Remember the reason Syracuse Bishop James Moynihan gives for not disclosing the names of priests accused or found guilty of child abuse?

Moynihan cited the Eighth Commandment -- "Thou shalt not bear false witness against thy neighbor" -- to explain his refusal to reveal names. The moral code that commonly refers to lying also forbids revealing a person's hidden faults or making a false statement that hurts a person's reputation, he said.

Personally I think concern for the reputation of a priest known to get his sexual kicks from children, invoked under the rubric of an offense against truth, betrays scruples that border on lunacy, but let's take the bishop at his own word -- i.e., as a man keen to defend the good name of all persons.

Suppose Layman A accuses Priest X of abuse.

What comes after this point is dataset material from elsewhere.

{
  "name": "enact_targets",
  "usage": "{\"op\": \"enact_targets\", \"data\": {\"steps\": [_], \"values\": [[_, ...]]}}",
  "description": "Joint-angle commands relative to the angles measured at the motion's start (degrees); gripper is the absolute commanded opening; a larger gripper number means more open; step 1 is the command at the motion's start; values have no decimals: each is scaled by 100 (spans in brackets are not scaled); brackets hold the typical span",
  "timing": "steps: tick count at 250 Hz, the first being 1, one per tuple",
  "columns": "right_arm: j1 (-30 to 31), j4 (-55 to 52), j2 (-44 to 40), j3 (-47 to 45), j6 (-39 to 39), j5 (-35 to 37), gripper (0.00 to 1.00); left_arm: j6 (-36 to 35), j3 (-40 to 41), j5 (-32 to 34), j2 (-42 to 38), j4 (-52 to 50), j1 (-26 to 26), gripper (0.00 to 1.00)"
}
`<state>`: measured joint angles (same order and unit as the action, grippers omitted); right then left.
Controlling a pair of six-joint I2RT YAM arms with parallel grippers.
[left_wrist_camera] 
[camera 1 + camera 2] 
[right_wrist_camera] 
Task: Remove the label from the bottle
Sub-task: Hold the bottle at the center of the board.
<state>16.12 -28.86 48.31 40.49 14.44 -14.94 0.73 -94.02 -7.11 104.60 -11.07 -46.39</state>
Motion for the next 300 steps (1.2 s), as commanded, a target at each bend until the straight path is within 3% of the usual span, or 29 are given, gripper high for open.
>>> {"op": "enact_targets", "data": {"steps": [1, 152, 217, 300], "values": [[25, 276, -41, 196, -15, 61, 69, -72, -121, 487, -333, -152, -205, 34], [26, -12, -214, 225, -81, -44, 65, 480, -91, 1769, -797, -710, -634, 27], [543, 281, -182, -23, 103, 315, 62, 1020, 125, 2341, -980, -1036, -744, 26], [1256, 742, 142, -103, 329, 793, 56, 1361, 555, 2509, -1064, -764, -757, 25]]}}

There are two reputations at stake. Priest X denies the charge; therefore X is calling A a liar, is defaming A, is publicly damaging A's reputation. Should X be proven guilty of abusing A, by that fact X is also deemed guilty of slander, of bearing false witness against his neighbor.

BUT -- if the reputation of a wrongdoer is to be defended, isn't that of his victim -- of an innocent and slandered man -- all the more to be vindicated?

Syracuse Monsignor Francis Furfaro has been accused by five youths of sexual abuse. He admitted one incident, in response to which the diocese, in 1999, paid out a $75,000 settlement and sent him to St. Luke's for the customary pinochle and psychodrama. Furfaro denies the other alleged incidents, all of which, fortuitously, fall outside the statute of limitations.

Not to worry. Though legal remedies are no longer available though the civil courts, the diocesan engines of justice are working ceaselessly to restore the good name of the doubly victimized innocents, right? Right?